Task to carry out –
Only the lines from the top of the data through the line containing "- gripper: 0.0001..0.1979" should be duplicated, exactly as they appear.

Information shown –
= = = = =
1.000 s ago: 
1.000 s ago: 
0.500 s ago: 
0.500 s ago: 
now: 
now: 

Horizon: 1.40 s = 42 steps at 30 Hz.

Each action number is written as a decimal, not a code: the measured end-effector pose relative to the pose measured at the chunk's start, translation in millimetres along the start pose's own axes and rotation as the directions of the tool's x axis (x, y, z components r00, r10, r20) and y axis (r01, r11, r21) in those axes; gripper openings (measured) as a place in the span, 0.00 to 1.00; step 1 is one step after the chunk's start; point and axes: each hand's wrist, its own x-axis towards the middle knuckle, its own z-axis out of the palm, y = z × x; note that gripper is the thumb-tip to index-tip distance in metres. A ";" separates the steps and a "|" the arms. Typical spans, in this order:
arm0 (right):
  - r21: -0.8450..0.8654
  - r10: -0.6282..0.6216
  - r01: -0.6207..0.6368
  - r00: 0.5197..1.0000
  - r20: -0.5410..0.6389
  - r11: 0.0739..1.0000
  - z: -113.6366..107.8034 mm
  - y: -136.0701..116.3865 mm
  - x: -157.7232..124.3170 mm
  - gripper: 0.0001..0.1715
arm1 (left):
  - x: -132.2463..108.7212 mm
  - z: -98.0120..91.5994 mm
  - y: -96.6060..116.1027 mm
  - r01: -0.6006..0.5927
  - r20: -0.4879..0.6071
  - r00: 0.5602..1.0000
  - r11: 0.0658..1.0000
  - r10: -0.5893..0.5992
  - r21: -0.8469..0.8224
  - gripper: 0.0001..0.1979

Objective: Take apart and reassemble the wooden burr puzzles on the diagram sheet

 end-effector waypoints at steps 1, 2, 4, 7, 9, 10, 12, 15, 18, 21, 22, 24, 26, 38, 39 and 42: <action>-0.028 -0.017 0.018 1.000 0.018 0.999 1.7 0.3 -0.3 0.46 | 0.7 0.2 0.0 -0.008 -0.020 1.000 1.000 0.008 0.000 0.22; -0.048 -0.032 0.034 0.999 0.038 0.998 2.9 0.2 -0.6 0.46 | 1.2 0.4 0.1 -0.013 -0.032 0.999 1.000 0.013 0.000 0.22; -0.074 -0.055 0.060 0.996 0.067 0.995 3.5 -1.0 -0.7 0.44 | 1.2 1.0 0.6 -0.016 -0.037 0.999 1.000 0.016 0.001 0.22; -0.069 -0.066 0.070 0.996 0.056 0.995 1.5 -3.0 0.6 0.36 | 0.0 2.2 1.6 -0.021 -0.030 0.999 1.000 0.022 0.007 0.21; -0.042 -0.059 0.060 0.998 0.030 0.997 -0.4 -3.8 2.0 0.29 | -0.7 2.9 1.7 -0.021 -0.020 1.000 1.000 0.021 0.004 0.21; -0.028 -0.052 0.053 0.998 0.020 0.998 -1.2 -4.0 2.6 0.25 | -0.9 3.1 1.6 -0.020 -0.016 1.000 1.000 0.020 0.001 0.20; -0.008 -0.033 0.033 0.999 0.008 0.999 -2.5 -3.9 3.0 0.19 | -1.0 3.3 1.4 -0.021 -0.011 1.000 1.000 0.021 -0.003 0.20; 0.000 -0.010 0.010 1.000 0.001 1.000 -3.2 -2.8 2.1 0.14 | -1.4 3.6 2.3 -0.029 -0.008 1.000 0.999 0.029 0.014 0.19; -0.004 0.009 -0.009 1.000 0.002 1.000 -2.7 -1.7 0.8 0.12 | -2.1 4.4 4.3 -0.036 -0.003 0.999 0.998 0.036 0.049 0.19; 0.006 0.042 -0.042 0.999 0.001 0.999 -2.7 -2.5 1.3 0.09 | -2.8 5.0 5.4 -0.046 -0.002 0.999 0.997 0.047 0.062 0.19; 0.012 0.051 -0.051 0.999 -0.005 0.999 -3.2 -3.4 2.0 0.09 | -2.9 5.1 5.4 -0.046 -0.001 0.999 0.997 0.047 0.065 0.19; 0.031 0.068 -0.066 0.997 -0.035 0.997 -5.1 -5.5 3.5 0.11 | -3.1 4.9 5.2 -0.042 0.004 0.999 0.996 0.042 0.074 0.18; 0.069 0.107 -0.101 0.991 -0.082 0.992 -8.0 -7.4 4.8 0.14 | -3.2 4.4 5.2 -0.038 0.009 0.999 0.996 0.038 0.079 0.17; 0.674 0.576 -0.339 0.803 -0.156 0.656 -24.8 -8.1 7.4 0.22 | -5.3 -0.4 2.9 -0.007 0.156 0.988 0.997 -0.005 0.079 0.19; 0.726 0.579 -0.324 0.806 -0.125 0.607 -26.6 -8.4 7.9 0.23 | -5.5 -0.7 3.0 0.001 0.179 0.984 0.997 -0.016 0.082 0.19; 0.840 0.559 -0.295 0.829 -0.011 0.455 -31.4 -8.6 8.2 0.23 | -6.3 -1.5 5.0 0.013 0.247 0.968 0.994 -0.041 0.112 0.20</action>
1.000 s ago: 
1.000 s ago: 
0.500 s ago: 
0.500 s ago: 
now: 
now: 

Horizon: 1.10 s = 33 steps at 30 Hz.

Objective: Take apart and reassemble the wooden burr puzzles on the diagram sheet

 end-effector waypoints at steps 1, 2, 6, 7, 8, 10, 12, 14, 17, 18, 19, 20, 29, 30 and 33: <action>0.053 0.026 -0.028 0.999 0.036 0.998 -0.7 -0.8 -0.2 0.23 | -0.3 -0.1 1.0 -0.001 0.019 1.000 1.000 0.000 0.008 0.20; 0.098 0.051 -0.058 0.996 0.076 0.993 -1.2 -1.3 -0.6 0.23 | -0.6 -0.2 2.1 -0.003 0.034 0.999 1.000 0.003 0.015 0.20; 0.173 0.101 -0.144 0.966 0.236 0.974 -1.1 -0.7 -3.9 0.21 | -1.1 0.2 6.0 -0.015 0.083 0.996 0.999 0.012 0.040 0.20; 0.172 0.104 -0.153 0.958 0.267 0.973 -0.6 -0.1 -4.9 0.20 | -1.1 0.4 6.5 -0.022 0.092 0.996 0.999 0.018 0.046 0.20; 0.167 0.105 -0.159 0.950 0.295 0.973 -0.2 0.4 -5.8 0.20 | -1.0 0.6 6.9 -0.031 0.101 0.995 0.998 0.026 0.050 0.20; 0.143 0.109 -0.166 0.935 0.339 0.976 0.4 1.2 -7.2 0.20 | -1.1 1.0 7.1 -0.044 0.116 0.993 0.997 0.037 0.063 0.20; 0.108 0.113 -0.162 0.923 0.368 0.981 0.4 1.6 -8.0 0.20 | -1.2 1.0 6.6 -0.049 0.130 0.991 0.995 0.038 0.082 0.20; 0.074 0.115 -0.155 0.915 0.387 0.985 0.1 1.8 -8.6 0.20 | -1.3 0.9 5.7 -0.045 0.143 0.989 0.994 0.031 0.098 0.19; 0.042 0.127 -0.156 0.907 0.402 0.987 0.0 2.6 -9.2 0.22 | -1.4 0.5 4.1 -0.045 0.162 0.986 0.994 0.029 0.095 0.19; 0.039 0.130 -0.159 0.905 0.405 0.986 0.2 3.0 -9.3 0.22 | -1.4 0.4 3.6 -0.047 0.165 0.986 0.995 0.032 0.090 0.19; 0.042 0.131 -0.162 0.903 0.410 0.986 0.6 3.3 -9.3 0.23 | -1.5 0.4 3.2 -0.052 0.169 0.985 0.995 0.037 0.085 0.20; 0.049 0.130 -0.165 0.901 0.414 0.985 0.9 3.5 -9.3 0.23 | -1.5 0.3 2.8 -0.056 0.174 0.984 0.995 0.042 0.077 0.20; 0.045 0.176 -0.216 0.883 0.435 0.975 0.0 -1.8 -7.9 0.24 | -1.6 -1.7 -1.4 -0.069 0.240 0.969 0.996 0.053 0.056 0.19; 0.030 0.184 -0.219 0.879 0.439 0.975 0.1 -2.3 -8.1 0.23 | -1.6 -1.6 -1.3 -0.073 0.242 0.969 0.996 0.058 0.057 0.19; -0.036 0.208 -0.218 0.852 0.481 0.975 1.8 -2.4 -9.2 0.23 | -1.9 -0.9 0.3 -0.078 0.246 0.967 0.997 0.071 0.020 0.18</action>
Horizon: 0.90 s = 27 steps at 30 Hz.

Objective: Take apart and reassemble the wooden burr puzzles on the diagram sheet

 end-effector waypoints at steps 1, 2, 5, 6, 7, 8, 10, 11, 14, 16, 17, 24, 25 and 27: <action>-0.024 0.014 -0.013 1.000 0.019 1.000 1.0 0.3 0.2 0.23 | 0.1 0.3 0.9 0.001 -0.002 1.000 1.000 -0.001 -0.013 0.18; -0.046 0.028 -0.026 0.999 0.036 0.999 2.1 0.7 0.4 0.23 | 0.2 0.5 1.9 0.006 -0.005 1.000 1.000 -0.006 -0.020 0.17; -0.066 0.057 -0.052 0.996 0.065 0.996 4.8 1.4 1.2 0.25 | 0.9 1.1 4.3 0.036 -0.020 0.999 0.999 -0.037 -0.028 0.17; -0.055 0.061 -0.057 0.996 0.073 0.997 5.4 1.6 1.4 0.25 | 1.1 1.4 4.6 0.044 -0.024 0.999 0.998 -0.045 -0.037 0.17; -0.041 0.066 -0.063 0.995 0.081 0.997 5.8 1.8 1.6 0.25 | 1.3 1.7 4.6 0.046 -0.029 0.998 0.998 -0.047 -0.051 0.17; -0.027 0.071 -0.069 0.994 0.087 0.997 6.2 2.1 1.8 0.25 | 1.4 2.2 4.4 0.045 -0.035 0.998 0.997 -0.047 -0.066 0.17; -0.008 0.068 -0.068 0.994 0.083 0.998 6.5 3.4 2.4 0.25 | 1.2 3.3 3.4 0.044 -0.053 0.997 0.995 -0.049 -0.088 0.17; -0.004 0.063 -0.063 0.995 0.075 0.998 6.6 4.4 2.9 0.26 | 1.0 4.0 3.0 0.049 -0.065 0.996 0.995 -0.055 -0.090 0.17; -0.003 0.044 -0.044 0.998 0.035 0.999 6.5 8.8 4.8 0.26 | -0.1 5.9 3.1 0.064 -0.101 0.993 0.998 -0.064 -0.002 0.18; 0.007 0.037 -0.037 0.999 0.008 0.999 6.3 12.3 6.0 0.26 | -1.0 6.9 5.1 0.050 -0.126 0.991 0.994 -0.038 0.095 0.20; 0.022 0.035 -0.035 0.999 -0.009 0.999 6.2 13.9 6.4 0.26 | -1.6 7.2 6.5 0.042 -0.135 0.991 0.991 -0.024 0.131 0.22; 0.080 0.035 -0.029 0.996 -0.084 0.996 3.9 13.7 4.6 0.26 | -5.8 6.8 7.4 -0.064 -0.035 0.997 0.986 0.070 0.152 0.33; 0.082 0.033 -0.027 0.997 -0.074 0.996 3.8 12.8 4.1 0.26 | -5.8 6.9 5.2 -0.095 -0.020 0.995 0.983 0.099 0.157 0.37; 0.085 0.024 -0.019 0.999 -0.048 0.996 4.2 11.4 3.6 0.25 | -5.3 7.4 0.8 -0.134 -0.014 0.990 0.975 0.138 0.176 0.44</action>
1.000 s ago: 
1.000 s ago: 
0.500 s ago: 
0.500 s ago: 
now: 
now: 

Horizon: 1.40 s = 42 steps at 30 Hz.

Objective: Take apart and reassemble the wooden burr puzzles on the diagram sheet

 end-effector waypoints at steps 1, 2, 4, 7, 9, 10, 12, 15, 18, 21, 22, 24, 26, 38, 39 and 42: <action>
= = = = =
Expected answer –
1.000 s ago: 
1.000 s ago: 
0.500 s ago: 
0.500 s ago: 
now: 
now: 

Horizon: 1.40 s = 42 steps at 30 Hz.

Each action number is written as a decimal, not a code: the measured end-effector pose relative to the pose measured at the chunk's start, translation in millimetres along the start pose's own axes and rotation as the directions of the tool's x axis (x, y, z components r00, r10, r20) and y axis (r01, r11, r21) in those axes; gripper openings (measured) as a place in the span, 0.00 to 1.00; step 1 is one step after the chunk's start; point and axes: each hand's wrist, its own x-axis towards the middle knuckle, its own z-axis out of the palm, y = z × x; note that gripper is the thumb-tip to index-tip distance in metres. A ";" separates the steps and a "|" the arms. Typical spans, in this order:
arm0 (right):
  - r21: -0.8450..0.8654
  - r10: -0.6282..0.6216
  - r01: -0.6207..0.6368
  - r00: 0.5197..1.0000
  - r20: -0.5410..0.6389
  - r11: 0.0739..1.0000
  - z: -113.6366..107.8034 mm
  - y: -136.0701..116.3865 mm
  - x: -157.7232..124.3170 mm
  - gripper: 0.0001..0.1715
arm1 (left):
  - x: -132.2463..108.7212 mm
  - z: -98.0120..91.5994 mm
  - y: -96.6060..116.1027 mm
  - r01: -0.6006..0.5927
  - r20: -0.4879..0.6071
  - r00: 0.5602..1.0000
  - r11: 0.0658..1.0000
  - r10: -0.5893..0.5992
  - r21: -0.8469..0.8224
  - gripper: 0.0001..0.1979

The exercise has been finished.